AIM OF THE TASK - With nothing added or dropped, copy the data that follows exactly.

SOURCE MATERIAL -

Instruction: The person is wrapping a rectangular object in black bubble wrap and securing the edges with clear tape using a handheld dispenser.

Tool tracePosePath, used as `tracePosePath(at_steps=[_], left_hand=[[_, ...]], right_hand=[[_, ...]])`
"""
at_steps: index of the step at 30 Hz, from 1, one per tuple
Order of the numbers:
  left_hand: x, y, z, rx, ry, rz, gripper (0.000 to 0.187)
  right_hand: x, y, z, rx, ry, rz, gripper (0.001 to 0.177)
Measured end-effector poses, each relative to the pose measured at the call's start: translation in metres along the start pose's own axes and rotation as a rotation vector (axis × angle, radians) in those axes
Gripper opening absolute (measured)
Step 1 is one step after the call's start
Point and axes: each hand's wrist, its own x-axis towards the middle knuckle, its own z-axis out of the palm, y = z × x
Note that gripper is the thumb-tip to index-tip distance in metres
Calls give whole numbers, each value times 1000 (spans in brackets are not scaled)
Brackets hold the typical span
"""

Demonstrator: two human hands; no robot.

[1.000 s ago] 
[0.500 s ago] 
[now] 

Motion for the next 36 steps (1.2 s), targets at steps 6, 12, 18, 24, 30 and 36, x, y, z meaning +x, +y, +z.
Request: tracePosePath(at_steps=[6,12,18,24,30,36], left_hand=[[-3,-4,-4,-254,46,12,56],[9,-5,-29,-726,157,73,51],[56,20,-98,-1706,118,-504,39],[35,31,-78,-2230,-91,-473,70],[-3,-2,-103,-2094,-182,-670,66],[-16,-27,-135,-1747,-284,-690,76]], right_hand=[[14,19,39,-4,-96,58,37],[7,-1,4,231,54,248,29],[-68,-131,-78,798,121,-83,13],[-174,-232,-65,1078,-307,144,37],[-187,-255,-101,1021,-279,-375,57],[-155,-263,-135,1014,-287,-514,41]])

COMPLETED TASK -
Instruction: The person is wrapping a rectangular object in black bubble wrap and securing the edges with clear tape using a handheld dispenser.

Tool tracePosePath, used as `tracePosePath(at_steps=[_], left_hand=[[_, ...]], right_hand=[[_, ...]])`
"""
at_steps: index of the step at 30 Hz, from 1, one per tuple
Order of the numbers:
  left_hand: x, y, z, rx, ry, rz, gripper (0.000 to 0.187)
  right_hand: x, y, z, rx, ry, rz, gripper (0.001 to 0.177)
Measured end-effector poses, each relative to the pose measured at the call's start: translation in metres along the start pose's own axes and rotation as a rotation vector (axis × angle, radians) in those axes
Gripper opening absolute (measured)
Step 1 is one step after the call's start
Point and axes: each hand's wrist, its own x-axis towards the middle knuckle, its own z-axis out of the palm, y = z × x
Note that gripper is the thumb-tip to index-tip distance in metres
Calls give whole numbers, each value times 1000 (spans in brackets are not scaled)
Brackets hold the typical span
"""

Demonstrator: two human hands; no robot.

[1.000 s ago] 
[0.500 s ago] 
[now] 

Motion for the next 36 steps (1.2 s), targets at steps 6, 12, 18, 24, 30 and 36, x, y, z meaning +x, +y, +z.
Request: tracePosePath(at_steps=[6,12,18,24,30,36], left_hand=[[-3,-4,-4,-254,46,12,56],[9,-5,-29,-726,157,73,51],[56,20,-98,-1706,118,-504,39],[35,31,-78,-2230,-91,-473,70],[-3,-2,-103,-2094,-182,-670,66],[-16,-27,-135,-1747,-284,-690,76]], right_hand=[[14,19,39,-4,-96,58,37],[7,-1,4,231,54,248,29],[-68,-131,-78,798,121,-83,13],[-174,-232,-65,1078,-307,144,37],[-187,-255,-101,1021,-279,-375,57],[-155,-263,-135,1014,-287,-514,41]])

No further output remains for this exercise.